処理が、材料中のキシランを分解、加水分解または修飾し、あるいは植物細胞壁を分解または修飾することを特徴とする請求項１８記載の方法。
処理が、キシロピラノシルまたはβ−Ｄ−キシランサブユニットの開裂を特徴とし、そして／あるいは材料が植物、植物パルプ、植物抽出物または可食性食糧またはそのための成分を含むものである、請求項１８または１９に記載の方法。
材料の粘度を低下させ、材料に含まれるキシランを分解または加水分解し、あるいは材料の清澄度またはろ過性を改善する、請求項１８ないし２０のいずれかに記載の方法。

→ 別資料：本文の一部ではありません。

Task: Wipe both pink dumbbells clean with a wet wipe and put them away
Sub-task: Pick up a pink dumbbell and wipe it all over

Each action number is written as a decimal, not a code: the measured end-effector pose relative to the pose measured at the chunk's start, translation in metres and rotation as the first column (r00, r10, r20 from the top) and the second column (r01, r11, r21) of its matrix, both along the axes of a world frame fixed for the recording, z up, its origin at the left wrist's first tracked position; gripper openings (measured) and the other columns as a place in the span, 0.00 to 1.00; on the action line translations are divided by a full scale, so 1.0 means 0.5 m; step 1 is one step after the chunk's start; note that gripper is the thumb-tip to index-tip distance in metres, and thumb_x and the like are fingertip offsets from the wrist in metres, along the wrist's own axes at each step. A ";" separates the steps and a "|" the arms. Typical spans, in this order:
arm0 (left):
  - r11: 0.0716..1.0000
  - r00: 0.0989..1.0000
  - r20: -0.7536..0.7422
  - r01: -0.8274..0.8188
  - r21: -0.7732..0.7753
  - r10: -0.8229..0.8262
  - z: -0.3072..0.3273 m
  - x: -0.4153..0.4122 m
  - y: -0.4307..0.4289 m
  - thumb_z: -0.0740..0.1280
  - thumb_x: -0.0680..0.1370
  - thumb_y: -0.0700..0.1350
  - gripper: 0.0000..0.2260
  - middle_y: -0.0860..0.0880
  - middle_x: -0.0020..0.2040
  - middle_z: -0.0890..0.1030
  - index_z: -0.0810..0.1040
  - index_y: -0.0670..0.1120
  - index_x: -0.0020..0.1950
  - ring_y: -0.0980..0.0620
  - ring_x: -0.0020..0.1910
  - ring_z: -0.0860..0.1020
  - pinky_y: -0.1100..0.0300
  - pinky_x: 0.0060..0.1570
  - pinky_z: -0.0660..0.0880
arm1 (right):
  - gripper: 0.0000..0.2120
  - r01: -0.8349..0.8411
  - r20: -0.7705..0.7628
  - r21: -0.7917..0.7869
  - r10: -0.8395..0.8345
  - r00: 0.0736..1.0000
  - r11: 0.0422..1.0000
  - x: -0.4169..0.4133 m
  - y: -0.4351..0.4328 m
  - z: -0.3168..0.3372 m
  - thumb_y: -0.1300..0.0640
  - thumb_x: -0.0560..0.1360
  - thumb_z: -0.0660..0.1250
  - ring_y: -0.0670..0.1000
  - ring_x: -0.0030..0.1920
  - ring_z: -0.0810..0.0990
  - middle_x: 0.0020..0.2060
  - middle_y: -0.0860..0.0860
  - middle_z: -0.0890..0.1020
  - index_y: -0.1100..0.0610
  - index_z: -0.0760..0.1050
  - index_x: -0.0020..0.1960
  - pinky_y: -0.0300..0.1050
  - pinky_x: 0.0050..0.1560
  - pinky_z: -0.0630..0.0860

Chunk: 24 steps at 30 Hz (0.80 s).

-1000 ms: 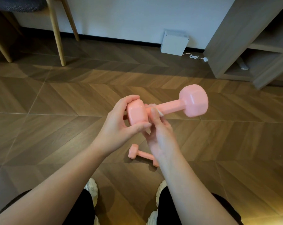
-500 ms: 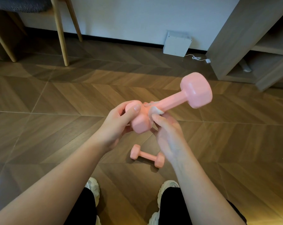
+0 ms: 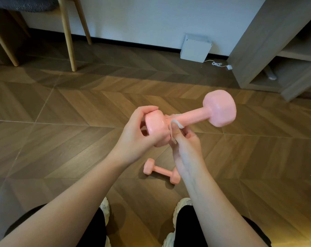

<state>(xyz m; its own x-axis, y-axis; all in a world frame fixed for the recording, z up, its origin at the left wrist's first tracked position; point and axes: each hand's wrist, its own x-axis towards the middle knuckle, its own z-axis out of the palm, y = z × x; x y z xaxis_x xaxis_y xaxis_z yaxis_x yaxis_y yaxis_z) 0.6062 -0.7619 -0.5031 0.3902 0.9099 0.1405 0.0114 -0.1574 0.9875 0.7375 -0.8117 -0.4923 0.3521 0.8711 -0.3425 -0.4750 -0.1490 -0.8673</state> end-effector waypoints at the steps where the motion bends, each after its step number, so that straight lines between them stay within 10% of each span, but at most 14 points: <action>1: 0.993 0.999 -0.039 0.005 0.122 -0.001 -0.004 0.000 -0.002 0.76 0.66 0.55 0.31 0.51 0.60 0.77 0.70 0.50 0.65 0.54 0.60 0.77 0.62 0.54 0.76 | 0.13 0.026 -0.045 0.008 -0.026 0.999 1.000 -0.001 0.000 0.004 0.51 0.65 0.72 0.47 0.54 0.82 0.47 0.48 0.86 0.52 0.83 0.49 0.46 0.61 0.75; 4: 0.965 0.998 -0.055 0.041 0.258 -0.028 -0.011 0.002 0.001 0.77 0.67 0.52 0.31 0.47 0.62 0.74 0.69 0.49 0.66 0.49 0.62 0.76 0.58 0.56 0.76 | 0.15 0.057 -0.125 -0.012 -0.058 0.991 0.998 -0.004 0.000 0.013 0.51 0.64 0.71 0.45 0.46 0.84 0.42 0.48 0.86 0.55 0.81 0.50 0.42 0.52 0.79; 10: 0.817 0.975 0.123 0.224 -0.531 -0.186 0.012 -0.005 0.017 0.64 0.73 0.63 0.27 0.42 0.61 0.80 0.74 0.48 0.65 0.49 0.52 0.82 0.53 0.47 0.81 | 0.18 0.042 -0.010 -0.095 -0.043 0.999 0.995 -0.004 0.000 0.002 0.45 0.61 0.74 0.51 0.62 0.79 0.53 0.49 0.85 0.53 0.84 0.47 0.49 0.56 0.77; 16: 0.985 0.987 -0.022 0.157 -0.066 -0.159 0.007 -0.019 0.016 0.78 0.70 0.41 0.29 0.57 0.57 0.78 0.69 0.49 0.67 0.57 0.59 0.78 0.61 0.53 0.77 | 0.19 0.096 0.010 -0.032 -0.096 0.995 0.995 -0.003 0.005 0.007 0.46 0.59 0.75 0.53 0.62 0.79 0.50 0.50 0.86 0.52 0.84 0.47 0.57 0.72 0.66; 21: 0.780 0.956 0.231 0.285 -0.557 -0.184 0.027 -0.013 0.017 0.69 0.69 0.62 0.30 0.45 0.59 0.82 0.72 0.49 0.67 0.46 0.53 0.83 0.51 0.50 0.81 | 0.13 0.039 0.078 0.005 -0.039 0.996 0.999 0.007 -0.002 0.009 0.47 0.61 0.75 0.49 0.62 0.79 0.49 0.47 0.87 0.48 0.86 0.44 0.54 0.74 0.64; 24: 0.757 0.952 0.229 0.303 -0.579 -0.205 0.025 -0.009 0.015 0.70 0.70 0.58 0.30 0.41 0.57 0.82 0.71 0.46 0.67 0.45 0.49 0.83 0.49 0.49 0.81 | 0.13 0.041 0.084 0.022 -0.043 0.996 0.999 0.013 0.001 0.012 0.49 0.62 0.75 0.48 0.60 0.80 0.48 0.47 0.87 0.51 0.85 0.46 0.52 0.73 0.66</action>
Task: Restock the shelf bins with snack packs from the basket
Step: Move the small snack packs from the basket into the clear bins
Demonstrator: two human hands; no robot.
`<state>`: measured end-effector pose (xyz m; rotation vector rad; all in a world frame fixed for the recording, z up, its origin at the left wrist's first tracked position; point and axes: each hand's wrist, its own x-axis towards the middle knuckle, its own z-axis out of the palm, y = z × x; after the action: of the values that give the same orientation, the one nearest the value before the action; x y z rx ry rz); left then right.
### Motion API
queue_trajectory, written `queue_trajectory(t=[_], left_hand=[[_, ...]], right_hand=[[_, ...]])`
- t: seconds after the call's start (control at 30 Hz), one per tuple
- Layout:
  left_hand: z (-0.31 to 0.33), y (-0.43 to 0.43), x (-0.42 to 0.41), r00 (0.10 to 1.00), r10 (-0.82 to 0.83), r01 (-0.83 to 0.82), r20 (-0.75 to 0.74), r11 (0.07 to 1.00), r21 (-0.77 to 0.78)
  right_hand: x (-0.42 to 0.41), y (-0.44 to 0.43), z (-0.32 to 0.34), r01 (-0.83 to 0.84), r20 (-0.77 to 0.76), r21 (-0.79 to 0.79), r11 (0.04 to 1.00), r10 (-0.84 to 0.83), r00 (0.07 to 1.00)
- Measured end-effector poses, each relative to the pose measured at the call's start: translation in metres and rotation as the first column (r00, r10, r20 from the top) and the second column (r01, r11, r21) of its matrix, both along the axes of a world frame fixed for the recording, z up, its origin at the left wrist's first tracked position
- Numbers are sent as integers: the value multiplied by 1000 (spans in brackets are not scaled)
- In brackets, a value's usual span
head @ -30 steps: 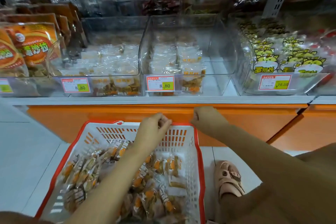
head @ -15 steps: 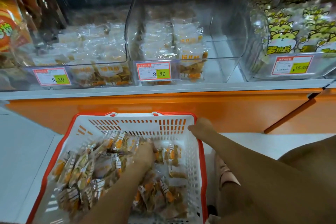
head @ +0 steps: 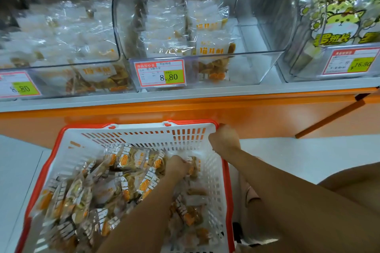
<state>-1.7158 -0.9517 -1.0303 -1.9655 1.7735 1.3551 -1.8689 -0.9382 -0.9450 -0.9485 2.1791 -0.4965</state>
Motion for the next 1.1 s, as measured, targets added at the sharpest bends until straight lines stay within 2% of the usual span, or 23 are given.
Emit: queue_trajectory(t=[0.2,0.3,0.43,0.53,0.63,0.73,0.83,0.9,0.97,1.03,1.1], left_hand=[[18,-2,14,998,57,-59,-24,995,-84],[37,2,28,977,166,-181,-131,977,-110],[64,7,49,931,228,-267,-286,958,-108],[87,6,63,872,285,-336,-399,940,-64],[118,8,65,774,363,-418,-520,908,11],[150,14,62,690,375,-428,-619,901,69],[180,16,59,556,377,-455,-741,884,109],[194,16,57,477,352,-441,-805,888,127],[214,19,51,389,309,-413,-868,901,136],[232,20,42,304,265,-403,-915,906,128],[251,20,32,241,220,-403,-945,909,108]], right_hand=[[0,1,-1,-14,-3,4,1000,14,1000],[1,2,0,-21,1,-18,1000,21,1000],[-1,5,3,-61,8,-3,998,61,998],[0,4,11,-112,0,90,990,112,994],[6,2,30,-206,-103,193,959,228,968],[9,2,76,-324,-232,263,909,386,893],[6,7,141,-524,-221,269,808,581,783],[-1,12,182,-616,-261,240,750,661,703],[-10,19,212,-676,-202,158,720,693,692],[-14,29,234,-712,-7,-17,702,712,702],[-16,35,249,-645,201,-252,722,691,695]])
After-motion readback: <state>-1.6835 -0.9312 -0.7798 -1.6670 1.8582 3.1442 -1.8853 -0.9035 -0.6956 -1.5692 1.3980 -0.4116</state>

植物性材料の処理、ろ過性の改善および／またはキシラン含有液体の粘度の低下、ビール、ワインまたは果実もしくは野菜ジュースのろ過性または清澄度の改善、農業残さの加水分解、製紙における材料（例えば、紙を含有）のリサイクリング、食糧の増粘および／またはコーヒー、植物油もしくはデンプンの抽出、植物パルプ、ジュースまたは抽出物の処理、パンのローフの体積、パンの品質の改善、あるいはドウの粘着性の低減方法における、請求項１ないし５のいずれか１項に記載のポリペプチドあるいは請求項１６または１７記載の組成物の使用。
請求項１ないし５のいずれか１項に記載のポリペプチドを含む（動物）飼料、食品または食糧。
醸造、ビールまたはワイン製造、蒸留、リサイクリング、生物メタン化、皮革処理、製紙、果実または野菜ジュースまたは抽出物の処理、織物の処理または製造、パン焼きまたは製パン、花のバルブの処理、食品、食糧または動物飼料の製造における請求項１ないし５のいずれかに記載のポリペプチドの使用。
アルコール飲料、パン、ドウまたは茶である請求項２３記載の食品
または食糧。
請求項１２ないし１４のいずれかに記載の細胞を含む、トランスジェニック植物またはその一部。